BEGIN Data supplied
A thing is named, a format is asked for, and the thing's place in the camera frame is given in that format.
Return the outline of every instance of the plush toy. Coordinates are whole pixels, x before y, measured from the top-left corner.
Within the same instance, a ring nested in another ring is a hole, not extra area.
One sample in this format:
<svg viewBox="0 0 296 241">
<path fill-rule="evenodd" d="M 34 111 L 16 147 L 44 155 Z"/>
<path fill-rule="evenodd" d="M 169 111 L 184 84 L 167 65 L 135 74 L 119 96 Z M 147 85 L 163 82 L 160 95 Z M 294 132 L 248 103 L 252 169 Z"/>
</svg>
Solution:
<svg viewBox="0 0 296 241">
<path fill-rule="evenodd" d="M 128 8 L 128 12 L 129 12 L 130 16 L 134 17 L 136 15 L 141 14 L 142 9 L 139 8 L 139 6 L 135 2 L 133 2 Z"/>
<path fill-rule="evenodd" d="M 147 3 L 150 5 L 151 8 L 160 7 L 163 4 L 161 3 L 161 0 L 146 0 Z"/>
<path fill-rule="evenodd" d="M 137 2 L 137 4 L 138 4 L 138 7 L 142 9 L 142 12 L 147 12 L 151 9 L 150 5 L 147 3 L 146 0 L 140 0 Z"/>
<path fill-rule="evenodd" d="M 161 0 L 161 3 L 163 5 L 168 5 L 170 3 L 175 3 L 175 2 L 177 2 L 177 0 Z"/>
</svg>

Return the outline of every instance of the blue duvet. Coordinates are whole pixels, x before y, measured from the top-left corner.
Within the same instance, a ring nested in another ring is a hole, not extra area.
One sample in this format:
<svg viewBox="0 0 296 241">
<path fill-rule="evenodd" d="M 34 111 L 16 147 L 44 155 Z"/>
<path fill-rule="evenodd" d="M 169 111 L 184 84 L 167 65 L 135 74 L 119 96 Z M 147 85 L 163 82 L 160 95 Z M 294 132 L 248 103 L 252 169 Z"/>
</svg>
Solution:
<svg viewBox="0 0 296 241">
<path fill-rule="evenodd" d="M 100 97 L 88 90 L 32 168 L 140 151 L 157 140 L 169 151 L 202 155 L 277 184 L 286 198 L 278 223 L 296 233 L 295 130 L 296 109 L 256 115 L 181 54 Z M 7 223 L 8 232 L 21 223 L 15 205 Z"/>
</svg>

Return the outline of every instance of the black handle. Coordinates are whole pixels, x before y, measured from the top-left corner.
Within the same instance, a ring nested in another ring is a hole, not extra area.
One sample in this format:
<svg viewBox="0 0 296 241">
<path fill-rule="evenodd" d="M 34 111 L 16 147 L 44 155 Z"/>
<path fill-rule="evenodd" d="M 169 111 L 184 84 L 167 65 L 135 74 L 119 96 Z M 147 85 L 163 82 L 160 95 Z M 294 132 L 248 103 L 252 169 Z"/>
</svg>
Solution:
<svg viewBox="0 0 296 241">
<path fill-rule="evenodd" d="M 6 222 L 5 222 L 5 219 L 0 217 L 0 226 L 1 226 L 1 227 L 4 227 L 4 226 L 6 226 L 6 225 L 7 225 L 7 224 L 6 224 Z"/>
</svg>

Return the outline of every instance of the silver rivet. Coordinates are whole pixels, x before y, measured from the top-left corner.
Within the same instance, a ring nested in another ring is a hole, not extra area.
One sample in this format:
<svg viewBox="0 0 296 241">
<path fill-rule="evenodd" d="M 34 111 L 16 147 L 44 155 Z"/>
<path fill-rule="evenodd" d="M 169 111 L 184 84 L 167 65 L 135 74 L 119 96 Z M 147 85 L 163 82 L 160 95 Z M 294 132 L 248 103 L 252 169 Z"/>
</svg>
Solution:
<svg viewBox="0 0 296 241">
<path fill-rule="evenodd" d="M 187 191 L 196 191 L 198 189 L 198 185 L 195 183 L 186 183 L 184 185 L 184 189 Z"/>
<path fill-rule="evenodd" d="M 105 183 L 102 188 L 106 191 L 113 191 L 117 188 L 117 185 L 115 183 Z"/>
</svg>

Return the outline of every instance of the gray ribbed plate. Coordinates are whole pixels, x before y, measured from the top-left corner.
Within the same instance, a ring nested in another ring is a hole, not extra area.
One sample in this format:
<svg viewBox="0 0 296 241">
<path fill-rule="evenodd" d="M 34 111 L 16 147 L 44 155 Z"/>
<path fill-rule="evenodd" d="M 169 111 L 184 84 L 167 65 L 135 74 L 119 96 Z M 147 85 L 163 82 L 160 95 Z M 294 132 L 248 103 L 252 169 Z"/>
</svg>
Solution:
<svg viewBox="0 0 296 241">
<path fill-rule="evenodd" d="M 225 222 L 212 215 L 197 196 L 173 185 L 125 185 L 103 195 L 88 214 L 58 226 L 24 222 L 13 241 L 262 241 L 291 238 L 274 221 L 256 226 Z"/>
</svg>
END Data supplied
BEGIN Data supplied
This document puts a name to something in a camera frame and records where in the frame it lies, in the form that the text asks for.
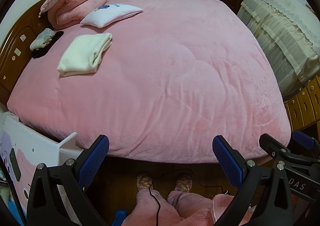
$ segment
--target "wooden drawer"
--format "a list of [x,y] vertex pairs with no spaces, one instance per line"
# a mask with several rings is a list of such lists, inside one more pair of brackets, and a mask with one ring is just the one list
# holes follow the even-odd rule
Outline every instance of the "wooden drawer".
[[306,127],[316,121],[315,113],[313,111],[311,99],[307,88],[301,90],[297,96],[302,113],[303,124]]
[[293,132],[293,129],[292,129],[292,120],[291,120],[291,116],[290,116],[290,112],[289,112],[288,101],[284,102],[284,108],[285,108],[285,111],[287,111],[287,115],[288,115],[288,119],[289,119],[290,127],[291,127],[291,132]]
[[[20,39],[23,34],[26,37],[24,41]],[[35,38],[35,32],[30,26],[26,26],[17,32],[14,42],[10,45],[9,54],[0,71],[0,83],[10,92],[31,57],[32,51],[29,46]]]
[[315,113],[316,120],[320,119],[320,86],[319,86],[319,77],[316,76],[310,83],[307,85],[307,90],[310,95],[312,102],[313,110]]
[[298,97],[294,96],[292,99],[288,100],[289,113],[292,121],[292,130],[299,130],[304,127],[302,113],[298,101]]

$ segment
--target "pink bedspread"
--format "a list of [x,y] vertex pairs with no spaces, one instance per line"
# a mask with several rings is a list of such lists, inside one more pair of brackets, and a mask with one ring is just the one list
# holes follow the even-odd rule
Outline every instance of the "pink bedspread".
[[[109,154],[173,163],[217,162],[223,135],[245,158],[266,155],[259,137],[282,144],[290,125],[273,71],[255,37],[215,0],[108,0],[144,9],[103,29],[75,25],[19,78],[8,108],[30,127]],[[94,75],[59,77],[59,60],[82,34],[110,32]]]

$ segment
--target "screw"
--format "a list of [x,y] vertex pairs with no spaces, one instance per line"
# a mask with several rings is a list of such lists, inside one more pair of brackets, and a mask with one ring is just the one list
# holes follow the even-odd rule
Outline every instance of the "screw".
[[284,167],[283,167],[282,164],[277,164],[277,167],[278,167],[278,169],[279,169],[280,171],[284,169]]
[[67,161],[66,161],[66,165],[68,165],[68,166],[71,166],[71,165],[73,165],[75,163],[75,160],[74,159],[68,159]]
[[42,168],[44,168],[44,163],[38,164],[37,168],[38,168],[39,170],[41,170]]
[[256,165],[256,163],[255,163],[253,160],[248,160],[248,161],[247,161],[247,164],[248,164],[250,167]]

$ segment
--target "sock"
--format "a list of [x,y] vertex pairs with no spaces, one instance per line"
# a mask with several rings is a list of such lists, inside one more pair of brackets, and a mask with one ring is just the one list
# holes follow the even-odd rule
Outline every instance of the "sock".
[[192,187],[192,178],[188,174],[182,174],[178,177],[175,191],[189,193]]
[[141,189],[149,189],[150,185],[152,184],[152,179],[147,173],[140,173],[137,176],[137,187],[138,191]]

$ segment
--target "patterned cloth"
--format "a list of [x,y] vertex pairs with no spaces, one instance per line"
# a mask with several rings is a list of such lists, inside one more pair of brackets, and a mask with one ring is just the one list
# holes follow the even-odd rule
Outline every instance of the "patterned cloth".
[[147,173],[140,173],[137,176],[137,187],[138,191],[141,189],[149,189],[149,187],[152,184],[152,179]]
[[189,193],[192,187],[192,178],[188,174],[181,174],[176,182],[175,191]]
END Data supplied
* What you are asked to do: Could you write out, exactly as they stand, only the lines above that begin at the line with "A thing is named, a" and stop after the line with "Return the outline of every instance of the plush"?

* Answer to the problem:
A thing is named, a format is asked for, and the thing's place in the camera frame is given in that format.
Return the outline of every instance of the plush toy. Coordinates are whole pixels, x before y, measured from the top-left corner.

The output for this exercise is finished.